Work to complete
Transcribe the whole listing exactly; the images stay out.

Stored data
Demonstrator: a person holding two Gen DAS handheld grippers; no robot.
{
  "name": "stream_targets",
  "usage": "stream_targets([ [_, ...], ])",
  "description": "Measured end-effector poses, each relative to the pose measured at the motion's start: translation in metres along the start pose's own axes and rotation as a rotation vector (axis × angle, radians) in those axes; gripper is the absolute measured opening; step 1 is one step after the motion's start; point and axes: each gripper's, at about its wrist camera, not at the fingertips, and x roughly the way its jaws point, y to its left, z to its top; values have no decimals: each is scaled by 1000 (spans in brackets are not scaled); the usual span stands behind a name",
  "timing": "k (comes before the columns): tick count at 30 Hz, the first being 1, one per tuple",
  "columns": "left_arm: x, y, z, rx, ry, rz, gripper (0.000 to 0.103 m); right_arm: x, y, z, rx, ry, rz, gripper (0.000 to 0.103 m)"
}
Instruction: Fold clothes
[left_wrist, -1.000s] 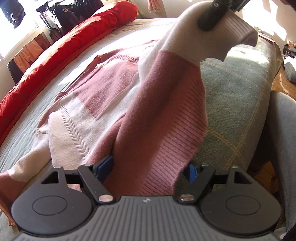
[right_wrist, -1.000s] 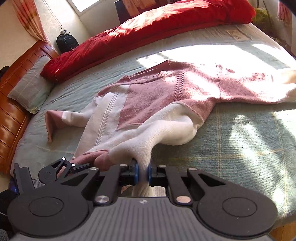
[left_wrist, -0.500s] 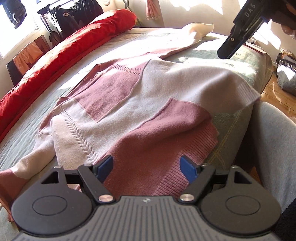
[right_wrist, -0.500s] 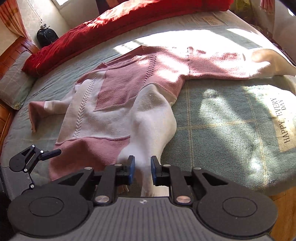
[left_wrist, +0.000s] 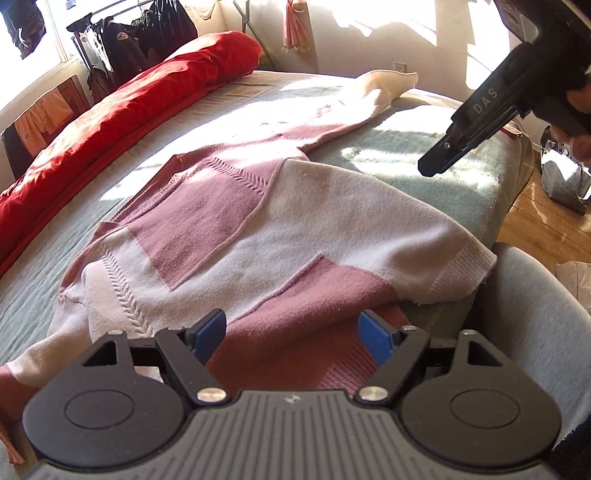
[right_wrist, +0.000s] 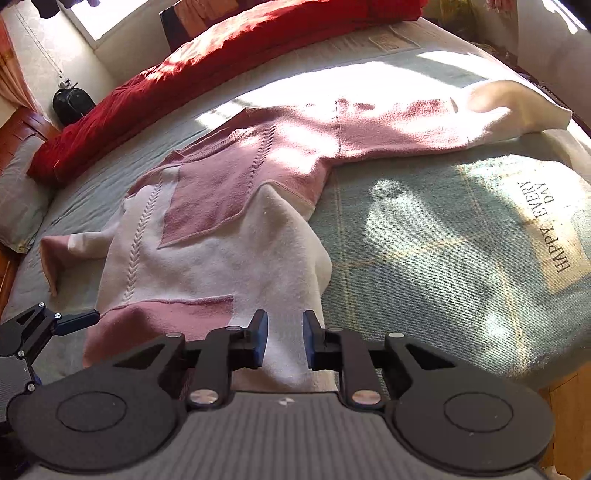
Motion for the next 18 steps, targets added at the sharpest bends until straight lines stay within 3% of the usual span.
stream_targets([
  [3,10,-9,20,23,-9,-22,79,0,-15,-2,36,-11,8,23],
  [11,46,-45,82,16,-43,-248,79,-2,-68,-12,136,-39,-24,28],
  [14,65,-65,103,41,-47,-341,79,-3,-92,-17,186,-45,-45,39],
  [18,99,-93,121,79,23,-406,79,-1,-115,-29,232,-27,-60,39],
])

Answer box
Demonstrator: a person holding two Gen DAS handheld grippers; no robot.
{
  "name": "stream_targets",
  "usage": "stream_targets([ [_, ...], ])",
  "description": "Measured end-effector poses, each relative to the pose measured at the motion's start: translation in metres along the start pose's own axes and rotation as a rotation vector (axis × angle, radians) in those axes; gripper is the absolute measured opening; step 1 is one step after the motion's start; point and axes: each gripper's, at about its wrist camera, not at the fingertips, and x roughly the way its jaws point, y to its left, z to its top; values have no decimals: each is scaled by 1000 (spans in brackets are not scaled); the usual span stands behind a name",
  "timing": "k (comes before the columns): tick count at 30 Hz, the first being 1, one per tuple",
  "columns": "left_arm: x, y, z, rx, ry, rz, gripper (0.000 to 0.103 m); right_arm: x, y, z, rx, ry, rz, gripper (0.000 to 0.103 m)"
}
Instruction: Fold clothes
[left_wrist, -1.000s] 
[right_wrist, -1.000s] 
[left_wrist, -0.500s] 
[right_wrist, -0.500s] 
[left_wrist, +0.000s] 
[right_wrist, +0.000s] 
Motion for the next 18 steps, targets added at the sharpest bends until straight lines stay within 3% of the usual span.
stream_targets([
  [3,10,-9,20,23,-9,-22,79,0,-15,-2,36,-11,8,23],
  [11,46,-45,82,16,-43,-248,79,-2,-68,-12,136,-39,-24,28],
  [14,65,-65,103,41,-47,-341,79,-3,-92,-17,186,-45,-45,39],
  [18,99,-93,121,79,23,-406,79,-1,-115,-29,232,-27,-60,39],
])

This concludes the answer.